A method to prepare UDP-galactofuranose (UDP-Galf) free of UDP-galactopyranose (UDP-Galp) is described. The UDP-Galf is synthesized enzymatically from UDP-Galp using the enzyme UDP-galactopyranose mutase. Treatment of UDP-Galp with the enzyme yields an equilibrium mixture of UDP-Galp and UDP-Galf in which UDP-Galf is approximately 7%. In spite of its low yield, the UDP-Galf is readily purified from starting UDP-Galp using a Dionex PA-100 ion exchange HPLC column.

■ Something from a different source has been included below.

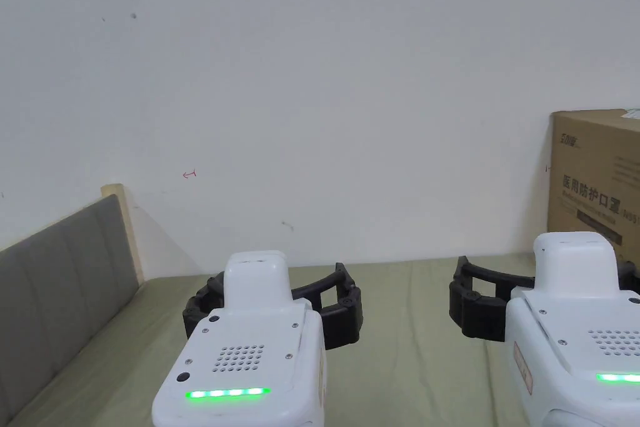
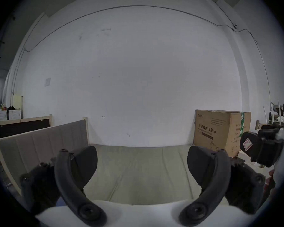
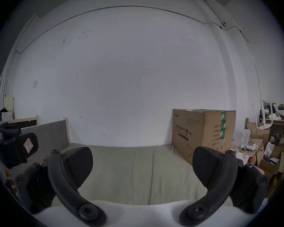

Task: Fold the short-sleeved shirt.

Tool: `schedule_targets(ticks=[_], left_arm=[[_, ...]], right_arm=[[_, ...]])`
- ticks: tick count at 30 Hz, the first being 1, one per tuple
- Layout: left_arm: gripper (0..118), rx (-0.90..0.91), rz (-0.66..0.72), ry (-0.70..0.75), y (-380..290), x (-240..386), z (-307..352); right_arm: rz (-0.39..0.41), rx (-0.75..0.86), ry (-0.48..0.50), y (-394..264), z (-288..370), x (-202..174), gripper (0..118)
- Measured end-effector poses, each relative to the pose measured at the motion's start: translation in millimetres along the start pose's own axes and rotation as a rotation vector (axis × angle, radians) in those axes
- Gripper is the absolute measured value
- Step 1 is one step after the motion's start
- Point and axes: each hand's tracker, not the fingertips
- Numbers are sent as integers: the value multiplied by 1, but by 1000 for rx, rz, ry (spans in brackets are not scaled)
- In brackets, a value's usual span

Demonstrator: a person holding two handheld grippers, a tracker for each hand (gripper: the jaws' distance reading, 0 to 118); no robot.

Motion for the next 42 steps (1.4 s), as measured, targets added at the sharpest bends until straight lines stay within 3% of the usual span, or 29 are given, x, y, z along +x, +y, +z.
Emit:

The purified UDP-Galf was characterized by chemical degradations, by electrospray mass spectrometry, and by several nuclear magnetic resonance techniques. In addition, an HPLC assay for the enzyme UDP-galactopyranose mutase is presented that requires 0.5 microgram of UDP-Galf per assay and can be used for both qualitative and quantitative measurements of the enzyme activity. These procedures should thus aid in the characterization of the enzymes involved in galactofuranosyl biosynthesis for the cell walls of Mycobacteria, for the lipophosphoglycan of Leishmania, and for other microorganisms where galactofuranosyl residues are found.